Copy each line below in which the string "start" appears.

= = = =

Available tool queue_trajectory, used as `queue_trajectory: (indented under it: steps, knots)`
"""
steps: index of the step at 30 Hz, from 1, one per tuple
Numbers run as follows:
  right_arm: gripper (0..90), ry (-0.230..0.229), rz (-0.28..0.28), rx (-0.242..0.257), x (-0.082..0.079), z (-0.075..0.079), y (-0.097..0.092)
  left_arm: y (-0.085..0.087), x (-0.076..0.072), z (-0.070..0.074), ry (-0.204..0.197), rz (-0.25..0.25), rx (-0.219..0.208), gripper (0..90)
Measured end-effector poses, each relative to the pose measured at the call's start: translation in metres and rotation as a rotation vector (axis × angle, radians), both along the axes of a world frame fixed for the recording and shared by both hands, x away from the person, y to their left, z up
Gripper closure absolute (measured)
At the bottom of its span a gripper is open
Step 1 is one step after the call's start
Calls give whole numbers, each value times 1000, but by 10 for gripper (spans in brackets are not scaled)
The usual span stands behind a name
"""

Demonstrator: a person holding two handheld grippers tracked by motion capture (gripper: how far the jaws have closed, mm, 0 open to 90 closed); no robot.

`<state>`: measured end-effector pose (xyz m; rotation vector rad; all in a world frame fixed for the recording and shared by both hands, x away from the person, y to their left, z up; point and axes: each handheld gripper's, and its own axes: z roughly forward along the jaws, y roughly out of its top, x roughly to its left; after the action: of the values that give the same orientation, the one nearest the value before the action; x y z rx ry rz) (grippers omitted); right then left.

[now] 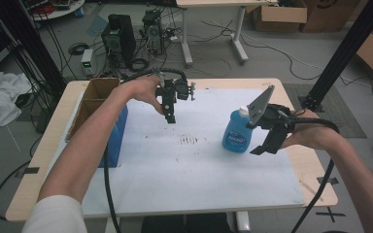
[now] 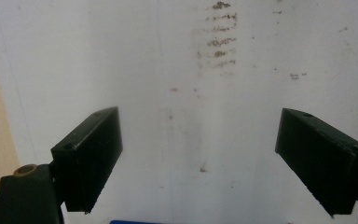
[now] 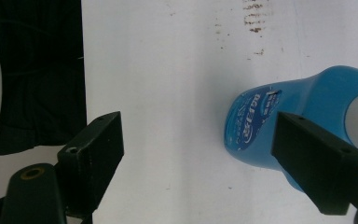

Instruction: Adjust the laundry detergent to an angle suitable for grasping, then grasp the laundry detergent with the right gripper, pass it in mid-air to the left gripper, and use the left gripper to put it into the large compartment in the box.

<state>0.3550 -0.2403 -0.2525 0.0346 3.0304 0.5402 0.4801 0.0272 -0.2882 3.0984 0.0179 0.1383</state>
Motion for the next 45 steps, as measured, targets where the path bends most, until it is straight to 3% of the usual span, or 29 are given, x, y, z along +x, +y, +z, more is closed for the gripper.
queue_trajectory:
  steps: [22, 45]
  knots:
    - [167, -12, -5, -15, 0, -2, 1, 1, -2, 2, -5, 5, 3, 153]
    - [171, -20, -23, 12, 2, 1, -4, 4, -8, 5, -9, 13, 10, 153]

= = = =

→ **RESPONSE FOR THIS EXERCISE**:
Measured end-effector poses, each relative to the pose measured at the call's start: translation in metres and rotation as a rotation vector (axis × angle, radians), both along the axes of a world frame fixed for the recording and shared by both hands, x away from the person, y to their left, z up
Step 1 is one step after the call's start

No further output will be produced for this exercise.